Please give the number of lines in the material below that contain "bottle", without further comment.

DATA SHOWN
▼

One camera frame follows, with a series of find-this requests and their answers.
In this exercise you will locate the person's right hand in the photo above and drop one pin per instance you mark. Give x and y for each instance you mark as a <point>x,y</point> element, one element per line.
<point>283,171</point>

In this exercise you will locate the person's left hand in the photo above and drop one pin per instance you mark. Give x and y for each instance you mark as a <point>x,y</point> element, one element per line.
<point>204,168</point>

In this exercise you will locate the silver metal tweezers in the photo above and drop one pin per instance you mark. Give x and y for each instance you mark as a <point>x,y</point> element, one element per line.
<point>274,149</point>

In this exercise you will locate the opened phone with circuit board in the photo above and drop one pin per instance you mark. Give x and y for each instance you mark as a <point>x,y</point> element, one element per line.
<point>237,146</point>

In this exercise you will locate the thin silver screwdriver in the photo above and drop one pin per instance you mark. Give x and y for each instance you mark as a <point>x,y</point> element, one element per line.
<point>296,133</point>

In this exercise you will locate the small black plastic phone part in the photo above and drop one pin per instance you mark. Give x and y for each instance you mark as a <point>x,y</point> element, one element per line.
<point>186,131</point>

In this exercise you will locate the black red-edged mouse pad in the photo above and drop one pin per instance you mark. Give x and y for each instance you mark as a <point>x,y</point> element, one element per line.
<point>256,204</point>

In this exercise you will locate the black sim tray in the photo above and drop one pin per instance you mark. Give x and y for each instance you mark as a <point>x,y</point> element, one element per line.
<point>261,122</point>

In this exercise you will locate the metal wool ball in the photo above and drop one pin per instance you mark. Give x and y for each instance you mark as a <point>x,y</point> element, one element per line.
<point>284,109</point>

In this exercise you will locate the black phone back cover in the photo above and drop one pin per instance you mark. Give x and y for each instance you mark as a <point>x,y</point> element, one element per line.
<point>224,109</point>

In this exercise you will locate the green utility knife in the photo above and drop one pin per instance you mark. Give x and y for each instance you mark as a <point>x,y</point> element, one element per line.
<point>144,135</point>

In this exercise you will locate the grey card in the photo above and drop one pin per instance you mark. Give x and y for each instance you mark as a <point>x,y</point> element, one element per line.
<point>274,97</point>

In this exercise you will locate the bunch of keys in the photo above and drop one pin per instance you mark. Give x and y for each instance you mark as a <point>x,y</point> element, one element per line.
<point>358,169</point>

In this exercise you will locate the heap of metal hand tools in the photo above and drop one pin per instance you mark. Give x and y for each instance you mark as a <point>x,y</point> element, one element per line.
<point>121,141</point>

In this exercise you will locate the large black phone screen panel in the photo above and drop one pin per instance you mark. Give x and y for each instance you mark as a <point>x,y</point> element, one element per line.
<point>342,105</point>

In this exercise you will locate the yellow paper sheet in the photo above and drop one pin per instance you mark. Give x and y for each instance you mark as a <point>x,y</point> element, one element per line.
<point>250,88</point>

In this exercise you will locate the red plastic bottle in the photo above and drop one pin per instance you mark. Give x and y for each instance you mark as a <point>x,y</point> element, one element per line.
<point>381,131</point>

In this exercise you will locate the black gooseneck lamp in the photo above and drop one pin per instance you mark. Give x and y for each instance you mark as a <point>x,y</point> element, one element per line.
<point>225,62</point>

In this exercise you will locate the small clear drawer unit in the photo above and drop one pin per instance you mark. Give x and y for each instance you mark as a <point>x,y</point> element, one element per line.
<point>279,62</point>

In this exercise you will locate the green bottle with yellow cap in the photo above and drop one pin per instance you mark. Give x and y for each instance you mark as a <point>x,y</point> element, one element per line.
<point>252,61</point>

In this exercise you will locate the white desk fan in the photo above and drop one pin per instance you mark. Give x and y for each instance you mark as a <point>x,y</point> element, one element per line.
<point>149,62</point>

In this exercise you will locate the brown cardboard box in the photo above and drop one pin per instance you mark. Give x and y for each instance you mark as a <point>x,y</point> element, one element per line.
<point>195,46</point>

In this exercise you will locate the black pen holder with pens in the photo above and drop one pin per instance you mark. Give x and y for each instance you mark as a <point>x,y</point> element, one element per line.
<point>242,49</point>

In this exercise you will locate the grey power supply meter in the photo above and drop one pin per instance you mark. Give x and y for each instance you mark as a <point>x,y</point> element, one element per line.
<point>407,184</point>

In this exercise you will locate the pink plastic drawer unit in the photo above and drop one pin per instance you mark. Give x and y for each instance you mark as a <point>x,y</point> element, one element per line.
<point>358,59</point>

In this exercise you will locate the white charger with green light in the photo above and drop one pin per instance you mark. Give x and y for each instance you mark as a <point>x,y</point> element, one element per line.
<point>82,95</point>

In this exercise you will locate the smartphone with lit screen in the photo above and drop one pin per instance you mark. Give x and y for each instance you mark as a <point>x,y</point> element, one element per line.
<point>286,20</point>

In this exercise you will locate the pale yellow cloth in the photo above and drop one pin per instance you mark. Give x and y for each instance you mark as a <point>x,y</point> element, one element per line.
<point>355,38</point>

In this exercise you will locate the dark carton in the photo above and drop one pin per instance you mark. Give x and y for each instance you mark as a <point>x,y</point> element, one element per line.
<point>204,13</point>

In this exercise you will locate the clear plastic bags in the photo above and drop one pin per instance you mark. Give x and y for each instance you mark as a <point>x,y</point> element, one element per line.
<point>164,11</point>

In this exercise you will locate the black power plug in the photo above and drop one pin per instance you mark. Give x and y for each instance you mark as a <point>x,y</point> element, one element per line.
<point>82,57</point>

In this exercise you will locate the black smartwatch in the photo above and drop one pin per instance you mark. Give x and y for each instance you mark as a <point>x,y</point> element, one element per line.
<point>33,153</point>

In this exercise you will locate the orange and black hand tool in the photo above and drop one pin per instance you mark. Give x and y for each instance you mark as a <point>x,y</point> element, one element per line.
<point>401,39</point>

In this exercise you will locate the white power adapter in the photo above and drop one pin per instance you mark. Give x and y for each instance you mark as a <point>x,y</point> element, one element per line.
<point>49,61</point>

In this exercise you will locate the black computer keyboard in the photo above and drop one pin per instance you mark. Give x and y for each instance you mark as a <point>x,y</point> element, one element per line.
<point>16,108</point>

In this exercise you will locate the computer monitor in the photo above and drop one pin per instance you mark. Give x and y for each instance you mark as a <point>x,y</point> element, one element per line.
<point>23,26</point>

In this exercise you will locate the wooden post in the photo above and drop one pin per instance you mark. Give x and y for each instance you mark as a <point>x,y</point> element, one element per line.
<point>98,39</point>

▲

REPLY
2